▶ Brief
For the data that follows, return each line unchanged and drop the pictures.

▶ Exercise data
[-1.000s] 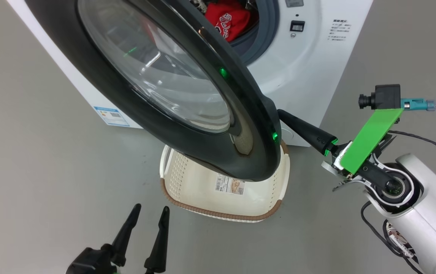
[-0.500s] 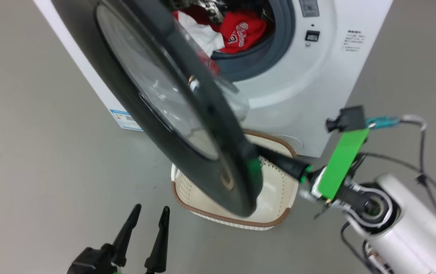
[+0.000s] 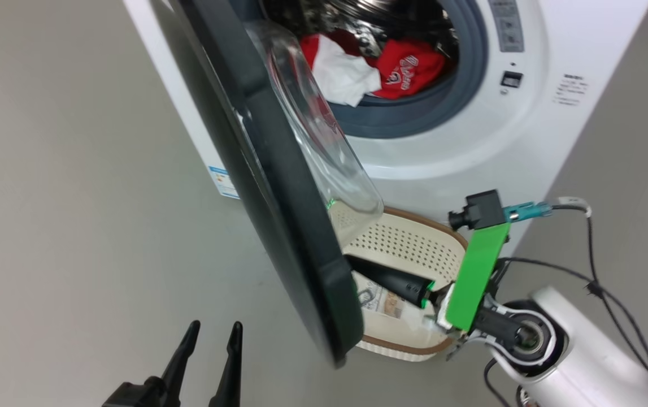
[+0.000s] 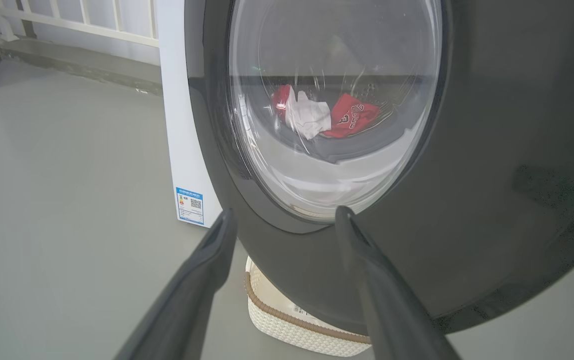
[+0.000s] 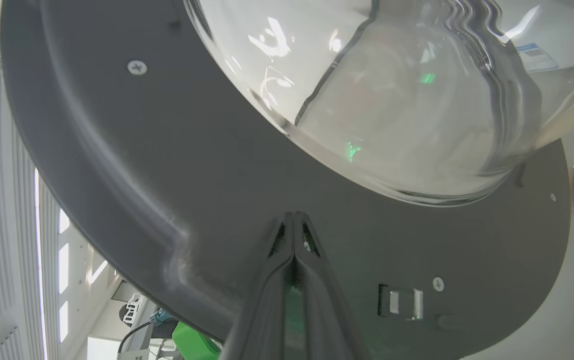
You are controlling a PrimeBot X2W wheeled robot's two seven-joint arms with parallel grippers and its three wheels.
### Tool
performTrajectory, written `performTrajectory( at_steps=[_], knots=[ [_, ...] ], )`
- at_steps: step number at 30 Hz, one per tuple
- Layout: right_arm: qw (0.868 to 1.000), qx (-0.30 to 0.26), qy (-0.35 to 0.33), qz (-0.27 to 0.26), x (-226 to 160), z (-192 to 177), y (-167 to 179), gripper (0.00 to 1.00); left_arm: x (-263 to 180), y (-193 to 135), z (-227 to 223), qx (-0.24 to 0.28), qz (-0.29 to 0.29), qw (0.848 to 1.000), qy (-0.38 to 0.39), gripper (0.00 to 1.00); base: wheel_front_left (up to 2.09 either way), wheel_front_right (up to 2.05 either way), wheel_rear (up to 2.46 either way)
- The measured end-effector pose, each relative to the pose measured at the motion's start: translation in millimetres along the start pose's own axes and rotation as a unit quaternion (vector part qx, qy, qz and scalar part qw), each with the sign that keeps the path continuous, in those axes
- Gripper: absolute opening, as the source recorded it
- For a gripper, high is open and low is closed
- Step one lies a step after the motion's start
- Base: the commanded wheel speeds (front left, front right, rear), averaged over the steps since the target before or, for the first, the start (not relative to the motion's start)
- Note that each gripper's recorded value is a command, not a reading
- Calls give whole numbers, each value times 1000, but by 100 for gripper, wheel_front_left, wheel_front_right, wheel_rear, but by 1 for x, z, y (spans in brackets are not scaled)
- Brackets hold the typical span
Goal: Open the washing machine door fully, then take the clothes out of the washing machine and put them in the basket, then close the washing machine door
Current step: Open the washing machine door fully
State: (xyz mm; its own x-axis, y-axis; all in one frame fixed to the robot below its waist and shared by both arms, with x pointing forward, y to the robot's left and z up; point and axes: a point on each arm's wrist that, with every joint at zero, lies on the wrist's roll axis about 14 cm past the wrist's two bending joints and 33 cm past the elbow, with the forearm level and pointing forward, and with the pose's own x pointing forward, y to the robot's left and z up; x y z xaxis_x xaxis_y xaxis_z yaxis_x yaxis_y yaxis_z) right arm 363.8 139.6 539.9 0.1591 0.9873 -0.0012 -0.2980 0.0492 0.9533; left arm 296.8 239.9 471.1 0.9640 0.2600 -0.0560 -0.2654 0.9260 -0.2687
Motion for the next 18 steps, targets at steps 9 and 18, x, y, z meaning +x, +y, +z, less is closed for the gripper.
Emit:
performTrajectory(
  at_steps=[9,18],
  knots=[
    [997,7,64,30,26,-44,22,0,-23,28,10,1,48,999,-19,100,0,0,0],
    [994,5,94,49,40,-66,38,0,-34,45,20,2,78,996,-37,100,0,0,0]
  ],
)
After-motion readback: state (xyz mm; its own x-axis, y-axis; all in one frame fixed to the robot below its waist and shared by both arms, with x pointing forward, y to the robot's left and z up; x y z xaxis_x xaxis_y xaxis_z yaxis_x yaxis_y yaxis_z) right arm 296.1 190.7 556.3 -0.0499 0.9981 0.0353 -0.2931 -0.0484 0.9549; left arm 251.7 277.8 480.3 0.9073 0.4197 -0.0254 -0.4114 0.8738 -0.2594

▶ Result
[-1.000s] 
[-0.500s] 
[+0.000s] 
[+0.000s] 
[+0.000s] 
You are controlling a PrimeBot X2W wheeled robot's two seven-joint arms with parallel grippers and its three wheels.
### Tool
performTrajectory, written `performTrajectory( at_steps=[_], knots=[ [_, ...] ], )`
- at_steps: step number at 30 Hz, one per tuple
- Layout: right_arm: qw (0.868 to 1.000), qx (-0.30 to 0.26), qy (-0.35 to 0.33), qz (-0.27 to 0.26), x (-226 to 160), z (-192 to 177), y (-167 to 179), gripper (0.00 to 1.00); left_arm: x (-263 to 180), y (-193 to 135), z (-227 to 223), qx (-0.24 to 0.28), qz (-0.29 to 0.29), qw (0.848 to 1.000), qy (-0.38 to 0.39), gripper (0.00 to 1.00); base: wheel_front_left (up to 2.09 either way), wheel_front_right (up to 2.05 either way), wheel_rear (up to 2.46 either way)
- The measured end-effector pose, each relative to the pose measured at the motion's start: translation in millimetres along the start pose's own axes and rotation as a unit quaternion (vector part qx, qy, qz and scalar part qw), each with the sign that keeps the path continuous, in those axes
- Gripper: absolute opening, as the source recorded it
- For a gripper, high is open and low is closed
- Step one lies a step after the motion's start
- Base: the commanded wheel speeds (front left, front right, rear), averaged over the steps since the target before or, for the first, the start (not relative to the motion's start)
- Note that each gripper's recorded value is a command, not a reading
- Calls give whole numbers, each value times 1000, but by 100 for gripper, wheel_front_left, wheel_front_right, wheel_rear, but by 1 for x, z, y (spans in brackets are not scaled)
- Brackets hold the typical span
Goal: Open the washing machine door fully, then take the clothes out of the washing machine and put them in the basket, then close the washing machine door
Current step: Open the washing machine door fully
State: (xyz mm; its own x-axis, y-axis; all in one frame fixed to the robot below its waist and shared by both arms, with x pointing forward, y to the robot's left and z up; point and axes: a point on each arm's wrist that, with every joint at zero, lies on the wrist's roll axis about 14 cm past the wrist's two bending joints and 33 cm past the elbow, with the forearm level and pointing forward, and with the pose's own x pointing forward, y to the robot's left and z up; x y z xaxis_x xaxis_y xaxis_z yaxis_x yaxis_y yaxis_z) right arm 363.8 139.6 539.9 0.1591 0.9873 -0.0012 -0.2980 0.0492 0.9533; left arm 296.8 239.9 471.1 0.9640 0.2600 -0.0560 -0.2654 0.9260 -0.2687
Motion for the next 18 steps, targets at steps 9 and 18, x, y, z meaning +x, +y, +z, less is closed for the gripper.
Emit:
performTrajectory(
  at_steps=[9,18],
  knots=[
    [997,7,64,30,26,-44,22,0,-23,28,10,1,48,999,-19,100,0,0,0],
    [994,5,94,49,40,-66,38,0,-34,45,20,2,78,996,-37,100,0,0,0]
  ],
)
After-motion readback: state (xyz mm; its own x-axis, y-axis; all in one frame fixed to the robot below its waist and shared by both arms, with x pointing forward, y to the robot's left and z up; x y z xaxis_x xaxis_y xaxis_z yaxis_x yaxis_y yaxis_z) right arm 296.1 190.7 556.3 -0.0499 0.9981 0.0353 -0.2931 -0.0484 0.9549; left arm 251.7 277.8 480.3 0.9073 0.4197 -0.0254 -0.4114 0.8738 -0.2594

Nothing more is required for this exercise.